▸ **Task**
Among the records below, find each line containing the word "Detect" and copy it.

▸ **Records to process**
╭──

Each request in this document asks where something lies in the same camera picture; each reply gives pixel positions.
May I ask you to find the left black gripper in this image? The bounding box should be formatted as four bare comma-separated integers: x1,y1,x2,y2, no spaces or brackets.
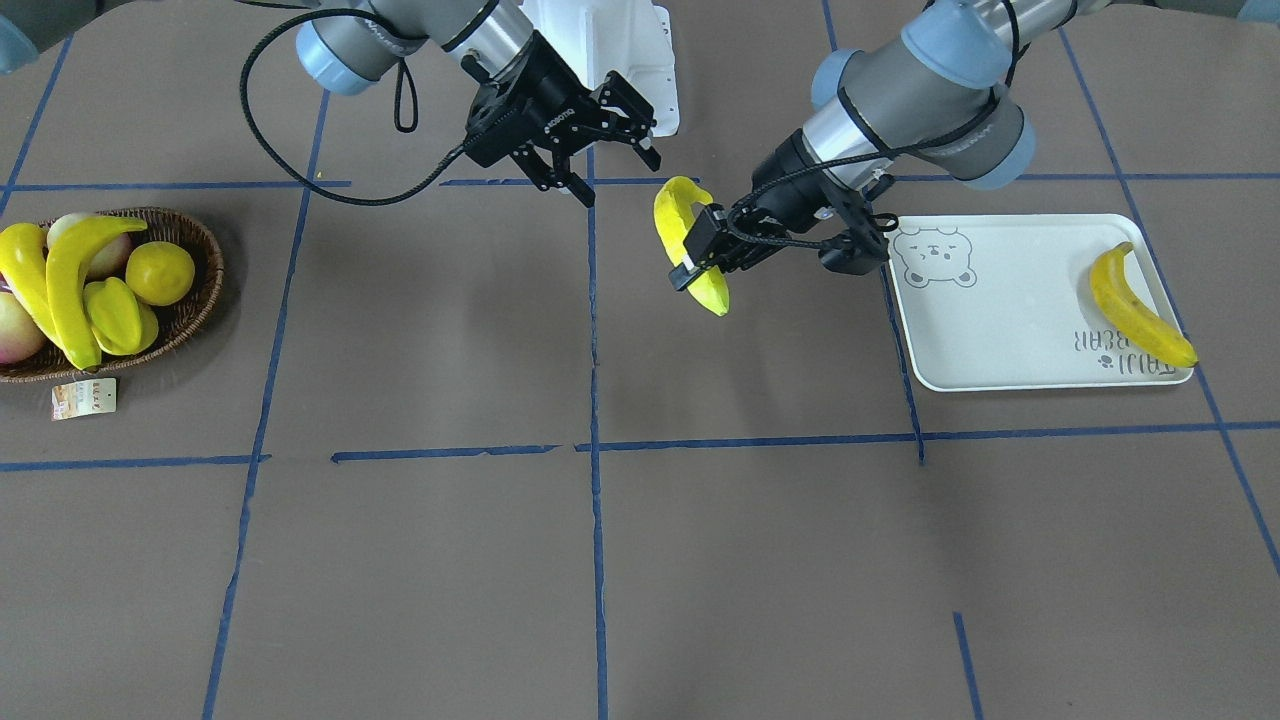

╰──
╭──

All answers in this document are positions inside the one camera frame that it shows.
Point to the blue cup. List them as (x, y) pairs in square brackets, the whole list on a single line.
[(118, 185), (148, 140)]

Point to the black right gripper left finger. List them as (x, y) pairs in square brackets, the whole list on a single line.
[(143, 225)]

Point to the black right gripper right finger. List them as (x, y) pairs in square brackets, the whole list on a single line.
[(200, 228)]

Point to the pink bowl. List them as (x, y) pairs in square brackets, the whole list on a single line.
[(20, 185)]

╰──
╭──

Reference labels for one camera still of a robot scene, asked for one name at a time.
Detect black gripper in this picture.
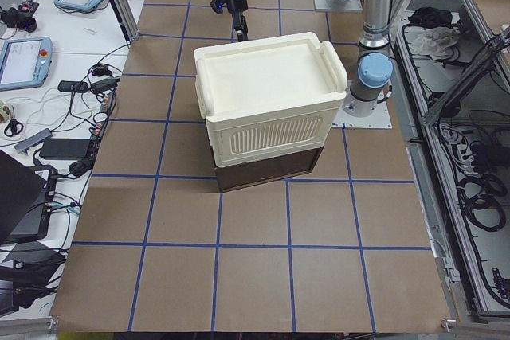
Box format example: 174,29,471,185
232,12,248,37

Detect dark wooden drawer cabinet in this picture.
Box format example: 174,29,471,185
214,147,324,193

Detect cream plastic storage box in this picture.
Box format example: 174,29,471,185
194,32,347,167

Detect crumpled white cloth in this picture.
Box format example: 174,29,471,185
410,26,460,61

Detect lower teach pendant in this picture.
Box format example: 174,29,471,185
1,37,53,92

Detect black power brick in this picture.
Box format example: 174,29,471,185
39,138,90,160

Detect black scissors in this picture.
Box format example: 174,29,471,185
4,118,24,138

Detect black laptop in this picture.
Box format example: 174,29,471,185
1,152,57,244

╰──

▸ **Answer box**
Detect black gripper in this picture.
Detect dark wooden drawer cabinet in this picture.
Detect cream plastic storage box in this picture.
Detect crumpled white cloth in this picture.
Detect lower teach pendant in this picture.
Detect black power brick in this picture.
Detect black scissors in this picture.
Detect black laptop in this picture.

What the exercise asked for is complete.